_RECORD EXCERPTS_:
##########

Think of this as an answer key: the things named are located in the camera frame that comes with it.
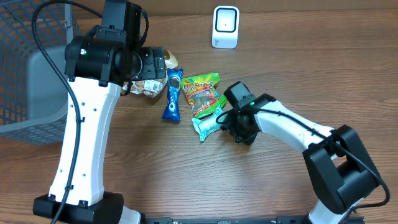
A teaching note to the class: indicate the white barcode scanner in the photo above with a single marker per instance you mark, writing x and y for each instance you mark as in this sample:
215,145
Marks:
225,29

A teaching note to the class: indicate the blue Oreo cookie pack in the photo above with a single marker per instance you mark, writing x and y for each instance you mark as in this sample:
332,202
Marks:
171,111

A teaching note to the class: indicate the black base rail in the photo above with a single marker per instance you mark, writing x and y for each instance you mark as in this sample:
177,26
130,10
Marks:
278,220

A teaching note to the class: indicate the green Haribo gummy bag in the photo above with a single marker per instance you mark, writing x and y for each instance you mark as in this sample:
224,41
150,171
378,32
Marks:
201,93

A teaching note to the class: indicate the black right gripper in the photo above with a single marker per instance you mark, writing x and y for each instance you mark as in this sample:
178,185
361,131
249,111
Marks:
247,138

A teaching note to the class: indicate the grey plastic mesh basket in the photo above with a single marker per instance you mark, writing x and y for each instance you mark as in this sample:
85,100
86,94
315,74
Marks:
33,99

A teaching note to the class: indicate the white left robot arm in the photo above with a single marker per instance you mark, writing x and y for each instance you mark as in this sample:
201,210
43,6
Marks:
100,67

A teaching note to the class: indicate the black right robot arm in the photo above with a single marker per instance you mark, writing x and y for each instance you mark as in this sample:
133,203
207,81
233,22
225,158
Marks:
341,171

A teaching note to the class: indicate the teal white snack packet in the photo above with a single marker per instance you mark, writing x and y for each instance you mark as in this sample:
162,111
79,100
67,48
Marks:
205,127

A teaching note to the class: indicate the beige clear cookie bag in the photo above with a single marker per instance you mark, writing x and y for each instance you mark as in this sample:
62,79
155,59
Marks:
150,88

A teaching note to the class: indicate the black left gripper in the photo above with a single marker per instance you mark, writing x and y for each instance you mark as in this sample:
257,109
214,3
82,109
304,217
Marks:
155,63

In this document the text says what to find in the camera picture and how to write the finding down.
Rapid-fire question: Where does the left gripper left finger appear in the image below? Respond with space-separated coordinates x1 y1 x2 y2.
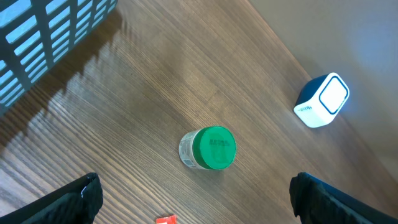
1 172 103 223

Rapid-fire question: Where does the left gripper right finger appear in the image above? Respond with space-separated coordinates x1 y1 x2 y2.
289 172 397 224

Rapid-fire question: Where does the green lid spice jar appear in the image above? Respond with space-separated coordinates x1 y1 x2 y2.
178 126 237 170

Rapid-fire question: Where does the grey plastic mesh basket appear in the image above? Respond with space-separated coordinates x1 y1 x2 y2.
1 0 118 114

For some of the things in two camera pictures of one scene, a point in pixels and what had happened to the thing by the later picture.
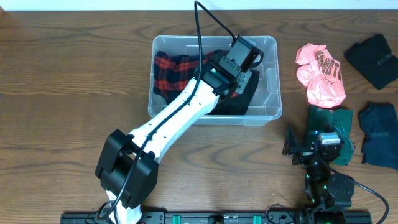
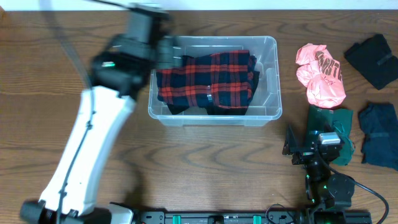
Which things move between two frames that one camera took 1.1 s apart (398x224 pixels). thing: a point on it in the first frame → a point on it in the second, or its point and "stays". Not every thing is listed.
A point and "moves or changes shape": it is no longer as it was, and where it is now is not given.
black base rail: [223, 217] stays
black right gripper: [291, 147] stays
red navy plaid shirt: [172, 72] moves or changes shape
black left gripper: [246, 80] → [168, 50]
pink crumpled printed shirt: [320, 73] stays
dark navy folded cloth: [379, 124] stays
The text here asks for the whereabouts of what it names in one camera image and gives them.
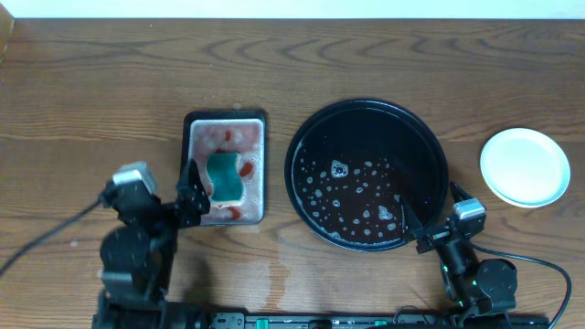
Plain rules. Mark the light blue top plate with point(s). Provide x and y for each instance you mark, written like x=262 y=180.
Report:
x=525 y=168

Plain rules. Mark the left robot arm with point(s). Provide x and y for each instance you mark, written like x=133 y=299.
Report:
x=138 y=257

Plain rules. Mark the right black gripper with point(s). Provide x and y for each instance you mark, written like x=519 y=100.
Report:
x=414 y=229

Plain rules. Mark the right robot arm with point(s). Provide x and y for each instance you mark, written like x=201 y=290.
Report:
x=478 y=287

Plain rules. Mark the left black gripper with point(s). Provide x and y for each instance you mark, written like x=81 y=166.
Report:
x=197 y=197

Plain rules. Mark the black rectangular sponge tray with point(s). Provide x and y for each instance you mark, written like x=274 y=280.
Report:
x=242 y=132

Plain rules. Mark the green yellow sponge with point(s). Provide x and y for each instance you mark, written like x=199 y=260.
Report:
x=227 y=187

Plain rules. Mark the black round tray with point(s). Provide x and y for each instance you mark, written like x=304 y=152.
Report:
x=351 y=164

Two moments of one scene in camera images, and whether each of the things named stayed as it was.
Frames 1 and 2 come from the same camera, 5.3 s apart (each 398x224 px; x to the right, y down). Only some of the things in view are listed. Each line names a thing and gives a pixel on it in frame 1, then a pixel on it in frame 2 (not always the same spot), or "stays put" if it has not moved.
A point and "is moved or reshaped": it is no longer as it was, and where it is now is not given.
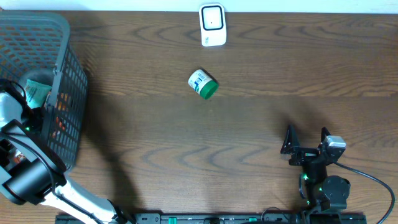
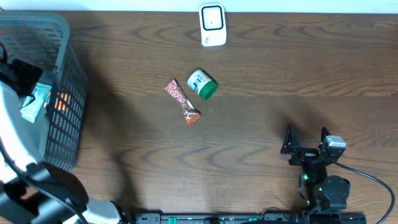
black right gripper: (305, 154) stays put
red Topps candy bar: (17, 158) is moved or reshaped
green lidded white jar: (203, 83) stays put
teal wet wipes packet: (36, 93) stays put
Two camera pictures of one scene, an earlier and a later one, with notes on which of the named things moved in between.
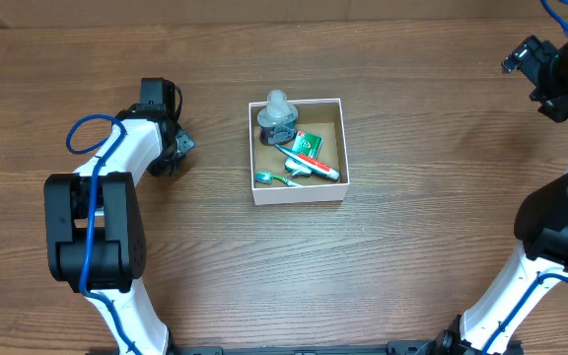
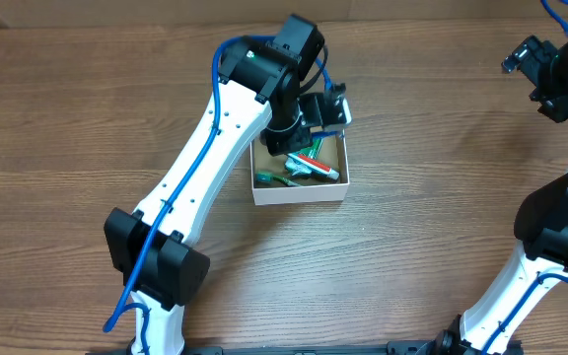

##########

_TASK REQUIREMENTS_: Lines holding the word "between" are the answer; copy every one from the records above.

_WRITTEN RESPONSE_:
Which things move between two frames that one camera took 1.1 s apart (398x224 pixels). thing: a point on it in the first frame → a point on it in the second, or its point and "stays". Not every thing is listed.
Two camera pictures of one scene, an earlier and a later one, with notes on which of the named things moved in between.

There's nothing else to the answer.